“A void or avoid,” O’Brien said. “Or maybe disavow.”

Dave used a toothpick to spear a loose olive out of his martini. He chewed it and said, “A lot was at stake. Literally, our nation.” He looked down at a legal pad where he’d scrawled notes. “It’s now believed that Germany probably had gaseous centrifuge machines in 1945. Uranium oxide was mixed with fluoric acid to form uranium- hexafluoride gas. U-235, or HEU, was produced from the spinning gases.”

“But why carry the HEU on that sub?” O’Brien asked. “Were they going to try to somehow launch it over Washington?”

“When Germany was down and out, Japan was still in the fight. If they could have acquired this material, it may have changed the outcome of the war if they’d dropped it on say … New York or even San Francisco.”

“Is seven hundred kilos enough to make two bombs?”

“Enough to make a couple moderate-sized nuclear bombs.”

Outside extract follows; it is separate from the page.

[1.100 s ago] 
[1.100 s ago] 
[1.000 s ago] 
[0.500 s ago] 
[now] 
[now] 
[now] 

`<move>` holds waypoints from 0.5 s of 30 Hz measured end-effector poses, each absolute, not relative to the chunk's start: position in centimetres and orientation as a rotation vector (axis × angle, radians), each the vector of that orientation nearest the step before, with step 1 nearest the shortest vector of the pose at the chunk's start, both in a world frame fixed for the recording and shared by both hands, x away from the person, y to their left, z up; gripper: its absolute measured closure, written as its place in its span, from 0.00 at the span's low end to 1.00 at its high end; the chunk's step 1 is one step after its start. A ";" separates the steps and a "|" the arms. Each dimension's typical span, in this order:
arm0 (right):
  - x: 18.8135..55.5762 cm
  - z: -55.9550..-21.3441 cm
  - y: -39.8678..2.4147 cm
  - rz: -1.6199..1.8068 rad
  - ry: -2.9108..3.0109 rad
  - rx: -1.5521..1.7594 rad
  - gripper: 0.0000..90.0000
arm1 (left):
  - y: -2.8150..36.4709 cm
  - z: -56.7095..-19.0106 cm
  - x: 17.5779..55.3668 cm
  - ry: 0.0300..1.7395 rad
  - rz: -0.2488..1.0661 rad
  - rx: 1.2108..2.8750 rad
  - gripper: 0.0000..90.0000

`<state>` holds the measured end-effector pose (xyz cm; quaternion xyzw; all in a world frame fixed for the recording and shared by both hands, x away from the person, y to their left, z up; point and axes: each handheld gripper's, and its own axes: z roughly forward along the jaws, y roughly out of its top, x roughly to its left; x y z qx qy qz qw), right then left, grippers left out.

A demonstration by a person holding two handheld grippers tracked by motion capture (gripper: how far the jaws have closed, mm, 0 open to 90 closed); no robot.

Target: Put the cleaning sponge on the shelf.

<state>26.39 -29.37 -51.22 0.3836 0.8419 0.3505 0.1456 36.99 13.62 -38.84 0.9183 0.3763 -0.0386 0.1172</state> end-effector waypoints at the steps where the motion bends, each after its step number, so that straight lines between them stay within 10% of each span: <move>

O’Brien stood. “Since Glenda Lawson said Billy saw two Japanese men, both dressed as civilians, with four German sailors that night … what’s the connection? What’s the tie to Japan receiving the deadly cargo you mentioned earlier?”

“There may be a connection.” Dave looked at his scribbled notes. “Here’s why: on U-boat 234, the one escorted into Portsmouth a few days before Billy Lawson was killed, there was an all-German crew that surrendered. Under interrogation, one of the officers admitted they had two Japanese officers aboard when they left from Kiel, Germany. When the crew of U-boat 234 got word of Germany’s surrender in the war, they could have turned themselves over to the Brits rather than the U.S. However, Commander Johann Fehler elected not to surrender in England, but to turn themselves in to the Americans. Fehler said when the two Japanese men on the sub heard the Germans were going to surrender to the U.S. Navy, the Japanese men said they could not. The honorable thing for them to do was commit suicide or hari-kari. They overdosed on pills and died in their bunks. After a couple of days, the Germans tossed their bodies overboard.”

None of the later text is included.